Useful ontologies for a given application domain can be either provided by domain experts or (semi-)automatically inferred from the data of interest. Although the Semantic Web already provides a full technological stack to access semantics-based resources, most of the existing approaches, such as the creation of ontologies in a Web Ontology Language like the OWL (World Wide Web Consortium, 2009), still heavily rely on the human intervention. Hence, the machine-driven construction of meaningful ontologies is becoming an increasingly appealing target in several research fields, including information retrieval, data mining, and data summarization. For example, the exponential growth of social media like blogs and social network services has significantly increased the need of useful ontologies to efficiently support the analysis of large data volumes. Thus, novel and more efficient approaches to automatically construct useful ontologies tailored to the analyzed data are desirable.

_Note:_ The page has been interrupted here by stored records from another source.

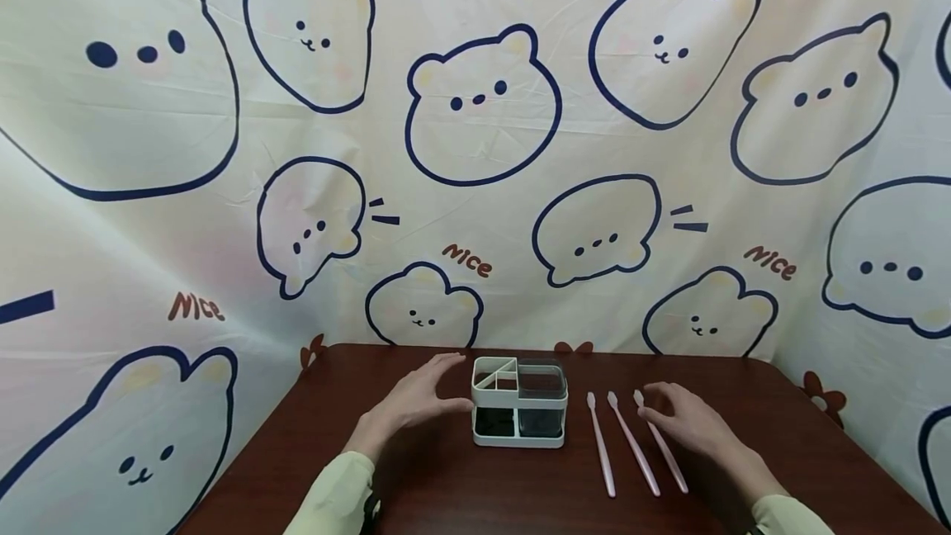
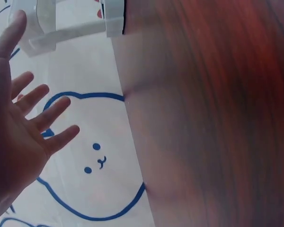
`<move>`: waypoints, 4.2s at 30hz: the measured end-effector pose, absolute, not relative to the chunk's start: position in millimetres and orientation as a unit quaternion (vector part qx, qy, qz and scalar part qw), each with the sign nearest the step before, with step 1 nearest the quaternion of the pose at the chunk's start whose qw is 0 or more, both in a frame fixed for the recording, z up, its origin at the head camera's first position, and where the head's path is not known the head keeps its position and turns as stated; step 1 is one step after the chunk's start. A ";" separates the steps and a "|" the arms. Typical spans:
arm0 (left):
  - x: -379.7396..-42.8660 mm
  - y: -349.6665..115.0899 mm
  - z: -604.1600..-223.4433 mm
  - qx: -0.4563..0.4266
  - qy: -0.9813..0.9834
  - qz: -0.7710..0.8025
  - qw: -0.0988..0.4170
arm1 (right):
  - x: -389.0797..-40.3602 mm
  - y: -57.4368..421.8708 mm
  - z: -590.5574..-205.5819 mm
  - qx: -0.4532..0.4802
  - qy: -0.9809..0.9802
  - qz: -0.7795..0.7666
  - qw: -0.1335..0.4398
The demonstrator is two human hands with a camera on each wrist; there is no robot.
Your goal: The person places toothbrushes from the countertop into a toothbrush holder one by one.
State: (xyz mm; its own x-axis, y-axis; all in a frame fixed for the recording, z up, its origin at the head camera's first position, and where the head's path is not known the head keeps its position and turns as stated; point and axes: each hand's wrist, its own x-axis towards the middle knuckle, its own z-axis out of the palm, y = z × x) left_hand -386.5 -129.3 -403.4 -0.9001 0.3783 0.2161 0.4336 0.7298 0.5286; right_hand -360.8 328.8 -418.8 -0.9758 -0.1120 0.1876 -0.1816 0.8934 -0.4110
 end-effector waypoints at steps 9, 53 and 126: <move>-388.4 -112.6 -403.7 -0.228 -0.909 -0.347 0.001 | -360.2 329.7 -423.7 0.066 -0.964 0.254 0.043; -391.0 -89.8 -411.9 -0.200 -0.888 -0.413 -0.019 | -360.2 353.3 -441.2 0.070 -0.947 0.314 -0.021; -388.7 -89.3 -416.5 -0.202 -0.876 -0.437 -0.023 | -354.3 279.9 -378.2 0.127 -0.926 0.332 0.125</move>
State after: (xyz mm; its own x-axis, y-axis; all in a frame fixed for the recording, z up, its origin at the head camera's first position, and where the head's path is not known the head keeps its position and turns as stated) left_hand -388.7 -89.3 -416.5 -0.9172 0.3741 0.1370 0.3345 0.5363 0.7749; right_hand -354.3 279.9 -378.2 -0.9365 -0.1522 0.3160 -0.3182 0.7475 -0.5831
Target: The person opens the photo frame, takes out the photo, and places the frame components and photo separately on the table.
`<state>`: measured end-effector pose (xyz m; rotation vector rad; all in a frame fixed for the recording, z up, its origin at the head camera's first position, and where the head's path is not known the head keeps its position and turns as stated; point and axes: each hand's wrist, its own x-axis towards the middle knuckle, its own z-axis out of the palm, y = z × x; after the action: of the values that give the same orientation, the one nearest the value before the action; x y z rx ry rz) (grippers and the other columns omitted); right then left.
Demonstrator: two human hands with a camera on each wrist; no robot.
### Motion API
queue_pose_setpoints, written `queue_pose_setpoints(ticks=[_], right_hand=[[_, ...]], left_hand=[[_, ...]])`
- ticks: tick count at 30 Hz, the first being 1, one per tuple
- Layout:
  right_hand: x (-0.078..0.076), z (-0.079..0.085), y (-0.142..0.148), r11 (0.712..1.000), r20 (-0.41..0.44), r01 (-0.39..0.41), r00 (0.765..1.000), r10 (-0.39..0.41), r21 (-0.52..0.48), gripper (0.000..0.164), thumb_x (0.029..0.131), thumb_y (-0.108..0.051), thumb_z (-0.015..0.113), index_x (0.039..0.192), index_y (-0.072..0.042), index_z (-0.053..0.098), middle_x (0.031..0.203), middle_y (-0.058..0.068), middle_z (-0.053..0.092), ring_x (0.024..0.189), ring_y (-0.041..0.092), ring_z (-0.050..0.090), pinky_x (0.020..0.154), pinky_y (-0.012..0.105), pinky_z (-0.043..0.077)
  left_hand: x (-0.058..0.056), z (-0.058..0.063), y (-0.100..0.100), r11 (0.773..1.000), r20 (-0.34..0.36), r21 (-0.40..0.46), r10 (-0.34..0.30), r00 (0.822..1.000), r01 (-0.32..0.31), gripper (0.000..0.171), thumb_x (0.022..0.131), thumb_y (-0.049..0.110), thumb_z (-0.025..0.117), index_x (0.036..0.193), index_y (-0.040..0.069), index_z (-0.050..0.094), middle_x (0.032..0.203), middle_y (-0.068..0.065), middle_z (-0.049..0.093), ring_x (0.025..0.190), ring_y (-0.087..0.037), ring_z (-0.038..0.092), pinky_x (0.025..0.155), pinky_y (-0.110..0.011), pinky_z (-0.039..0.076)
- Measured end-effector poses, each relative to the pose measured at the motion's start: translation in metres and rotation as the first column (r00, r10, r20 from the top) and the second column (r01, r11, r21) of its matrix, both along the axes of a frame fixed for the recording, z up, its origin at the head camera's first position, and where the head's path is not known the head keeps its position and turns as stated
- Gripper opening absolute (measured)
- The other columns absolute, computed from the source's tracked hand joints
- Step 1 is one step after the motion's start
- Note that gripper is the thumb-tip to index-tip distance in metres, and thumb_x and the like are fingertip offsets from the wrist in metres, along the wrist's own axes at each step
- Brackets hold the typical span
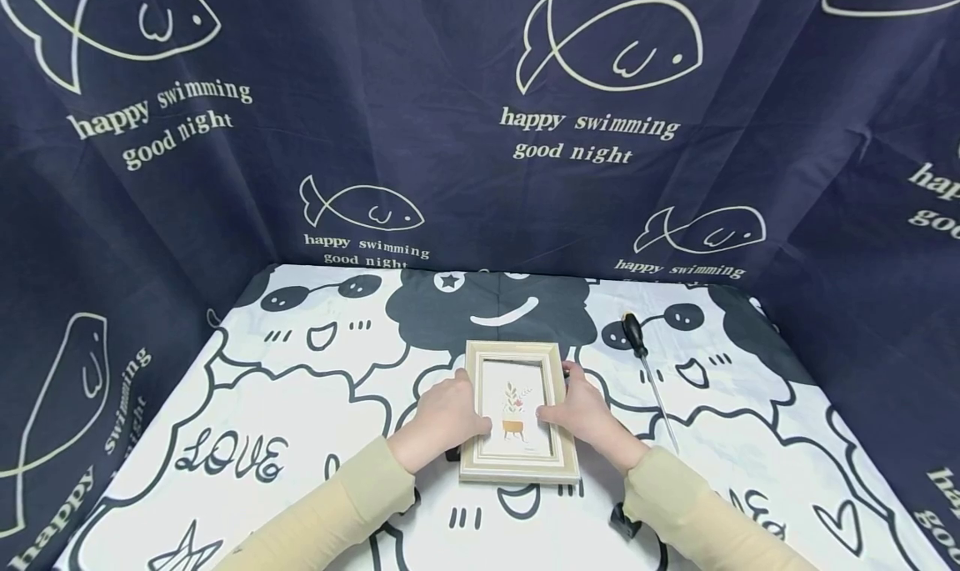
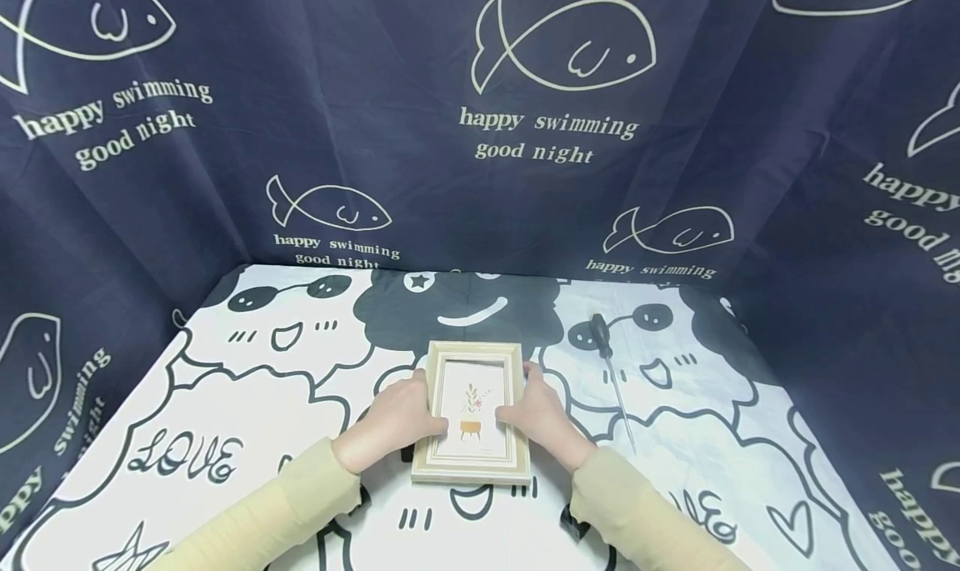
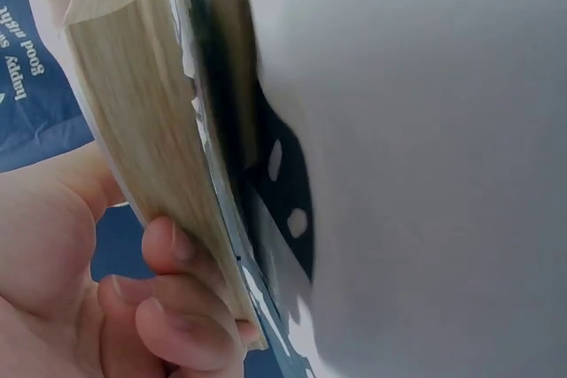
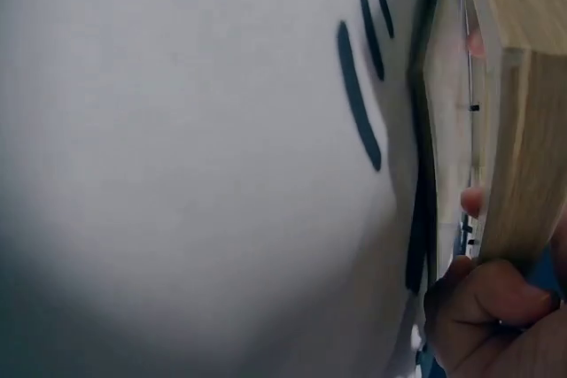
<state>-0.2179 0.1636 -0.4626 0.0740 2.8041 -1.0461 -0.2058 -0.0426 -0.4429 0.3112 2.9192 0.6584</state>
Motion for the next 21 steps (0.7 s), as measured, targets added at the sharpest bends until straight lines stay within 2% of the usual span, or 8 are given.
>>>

This paper presents a novel and effective semi-automatic approach to construct ontologies tailored to structured data. Structured datasets are data collections whose content is organized by means of a schema that describes the relevant data features of interest. For instance, a relational dataset schema is characterized by a set of attributes which describes the main data features. Similarly, an XML dataset is characterized by a set of tags (elements). For the sake of simplicity, we will denote the data features belonging to the dataset schema as attributes in the rest of this paper for both relational and XML data. Ontology construction commonly entails a two-level analysis: (i) an intensional data analysis, to represent shared data concepts and their relationships, and (ii) an extensional data analysis, to represent instances of concepts (i.e., the individuals) and their associations. Different approaches can be used to model and represent ontologies. For instance, Description Logic (DL) (Baader, Calvanese, McGuinness, Nardi, & Patel-Schneider, 2003) can be profitably used to represent ontologies. Ontology representation based on Description Logic relies on two main components: (i) the Tbox component, which includes intensional statements about general concepts, and (ii) the Abox component, which includes both extensional statements about the individuals of those concepts and membership statements, which bind instances with their concepts.